**** RECORDS ****

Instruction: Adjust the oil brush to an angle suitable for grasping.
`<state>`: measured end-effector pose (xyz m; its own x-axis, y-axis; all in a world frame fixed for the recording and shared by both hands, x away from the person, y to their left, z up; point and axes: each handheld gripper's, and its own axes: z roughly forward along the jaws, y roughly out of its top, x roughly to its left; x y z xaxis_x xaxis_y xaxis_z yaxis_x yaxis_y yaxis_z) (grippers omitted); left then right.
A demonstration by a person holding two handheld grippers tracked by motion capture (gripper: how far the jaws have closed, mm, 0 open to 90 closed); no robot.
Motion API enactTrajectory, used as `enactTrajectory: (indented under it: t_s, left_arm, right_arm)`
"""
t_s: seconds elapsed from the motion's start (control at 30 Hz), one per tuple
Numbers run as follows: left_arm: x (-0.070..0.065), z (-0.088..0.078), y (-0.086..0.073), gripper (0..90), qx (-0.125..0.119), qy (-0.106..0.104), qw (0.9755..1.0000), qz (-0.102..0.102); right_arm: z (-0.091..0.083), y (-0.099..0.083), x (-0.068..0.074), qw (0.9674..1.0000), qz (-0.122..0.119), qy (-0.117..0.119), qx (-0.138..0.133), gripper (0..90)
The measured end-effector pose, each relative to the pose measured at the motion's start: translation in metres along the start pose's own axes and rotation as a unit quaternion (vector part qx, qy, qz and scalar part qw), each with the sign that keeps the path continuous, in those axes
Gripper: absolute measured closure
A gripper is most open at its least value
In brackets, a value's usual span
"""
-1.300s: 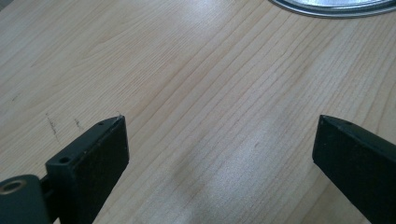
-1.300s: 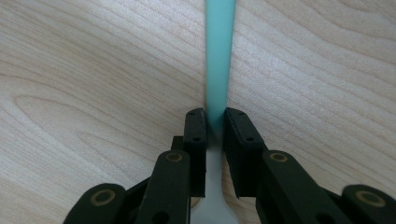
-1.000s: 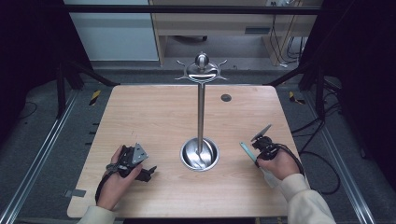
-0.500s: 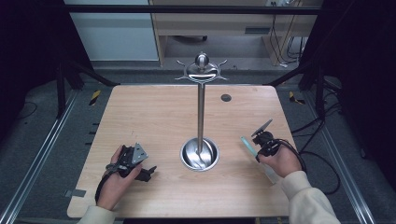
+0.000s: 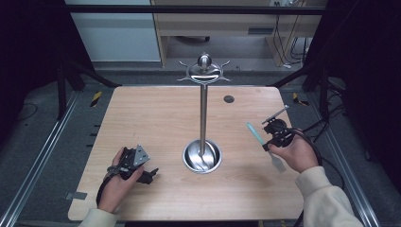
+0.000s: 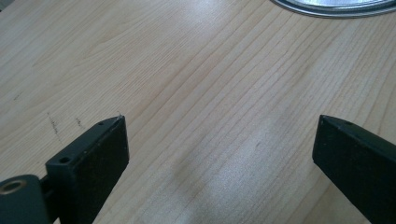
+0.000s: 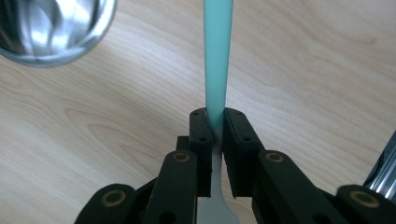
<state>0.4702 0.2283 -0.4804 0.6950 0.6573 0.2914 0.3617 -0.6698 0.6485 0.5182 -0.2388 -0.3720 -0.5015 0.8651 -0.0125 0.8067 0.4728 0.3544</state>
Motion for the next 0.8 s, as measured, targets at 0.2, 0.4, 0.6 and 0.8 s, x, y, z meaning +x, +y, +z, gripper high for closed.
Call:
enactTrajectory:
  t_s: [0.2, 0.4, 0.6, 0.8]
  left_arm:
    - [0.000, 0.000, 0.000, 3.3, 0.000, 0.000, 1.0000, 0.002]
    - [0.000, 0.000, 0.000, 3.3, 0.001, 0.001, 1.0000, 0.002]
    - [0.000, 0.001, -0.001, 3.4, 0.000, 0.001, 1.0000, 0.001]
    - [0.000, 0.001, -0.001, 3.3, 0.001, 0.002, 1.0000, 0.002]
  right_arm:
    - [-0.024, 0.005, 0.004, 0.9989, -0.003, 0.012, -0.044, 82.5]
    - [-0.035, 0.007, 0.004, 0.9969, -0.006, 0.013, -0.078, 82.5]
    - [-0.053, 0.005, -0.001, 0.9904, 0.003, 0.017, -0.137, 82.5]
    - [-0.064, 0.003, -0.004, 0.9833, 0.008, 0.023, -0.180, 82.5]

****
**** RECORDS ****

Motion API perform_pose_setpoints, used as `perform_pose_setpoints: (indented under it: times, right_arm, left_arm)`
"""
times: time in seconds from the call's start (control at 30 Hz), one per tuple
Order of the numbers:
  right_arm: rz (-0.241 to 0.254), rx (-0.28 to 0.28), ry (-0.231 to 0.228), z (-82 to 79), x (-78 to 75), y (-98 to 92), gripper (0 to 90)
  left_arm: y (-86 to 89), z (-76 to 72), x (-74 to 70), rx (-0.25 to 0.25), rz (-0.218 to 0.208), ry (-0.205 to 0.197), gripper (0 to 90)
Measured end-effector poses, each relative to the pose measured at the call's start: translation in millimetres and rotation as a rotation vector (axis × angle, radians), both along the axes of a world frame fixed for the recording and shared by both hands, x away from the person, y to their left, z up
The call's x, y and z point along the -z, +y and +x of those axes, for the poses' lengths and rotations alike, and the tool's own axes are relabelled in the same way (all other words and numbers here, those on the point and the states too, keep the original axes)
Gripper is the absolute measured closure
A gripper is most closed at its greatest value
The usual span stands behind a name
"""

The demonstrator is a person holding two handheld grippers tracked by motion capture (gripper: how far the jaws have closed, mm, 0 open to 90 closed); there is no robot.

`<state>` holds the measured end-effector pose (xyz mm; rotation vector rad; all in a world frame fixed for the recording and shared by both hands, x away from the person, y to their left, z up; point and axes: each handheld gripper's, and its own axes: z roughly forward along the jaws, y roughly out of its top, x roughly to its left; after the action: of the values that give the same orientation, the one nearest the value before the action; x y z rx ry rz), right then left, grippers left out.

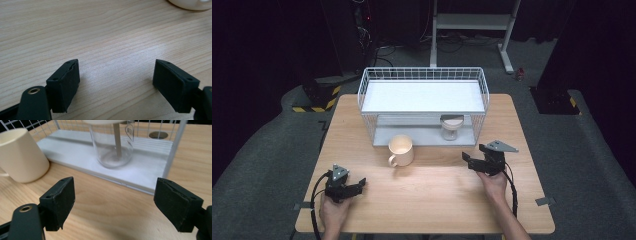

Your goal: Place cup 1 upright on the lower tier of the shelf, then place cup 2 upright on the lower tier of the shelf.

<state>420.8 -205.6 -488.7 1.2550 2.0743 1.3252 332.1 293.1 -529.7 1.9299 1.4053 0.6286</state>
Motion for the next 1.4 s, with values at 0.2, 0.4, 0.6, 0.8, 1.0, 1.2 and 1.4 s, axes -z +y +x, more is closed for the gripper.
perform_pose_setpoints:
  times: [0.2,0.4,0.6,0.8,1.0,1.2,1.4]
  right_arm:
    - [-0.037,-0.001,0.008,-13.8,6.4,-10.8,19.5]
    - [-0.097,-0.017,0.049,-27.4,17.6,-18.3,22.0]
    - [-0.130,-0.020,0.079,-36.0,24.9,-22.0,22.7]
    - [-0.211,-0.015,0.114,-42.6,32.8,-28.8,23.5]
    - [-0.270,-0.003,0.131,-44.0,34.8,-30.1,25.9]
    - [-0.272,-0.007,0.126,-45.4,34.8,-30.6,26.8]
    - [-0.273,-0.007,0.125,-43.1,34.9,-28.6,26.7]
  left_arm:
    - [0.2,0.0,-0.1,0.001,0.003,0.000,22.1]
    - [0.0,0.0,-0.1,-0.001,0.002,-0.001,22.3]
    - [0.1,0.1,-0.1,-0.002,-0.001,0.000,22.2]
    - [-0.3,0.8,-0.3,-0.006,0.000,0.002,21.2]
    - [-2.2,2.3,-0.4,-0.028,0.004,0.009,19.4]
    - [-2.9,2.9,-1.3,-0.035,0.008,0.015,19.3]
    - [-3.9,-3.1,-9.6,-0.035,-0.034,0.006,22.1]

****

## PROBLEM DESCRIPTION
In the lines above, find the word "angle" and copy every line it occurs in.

## OUTPUT
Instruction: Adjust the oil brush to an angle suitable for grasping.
Measured end-effector poses, each relative to the pose measured at the call's start: translation in millimetres and rotation as a rotation vector (axis × angle, radians), both along the axes of a world frame fixed for the recording and shared by both hands, x away from the person, y to their left, z up

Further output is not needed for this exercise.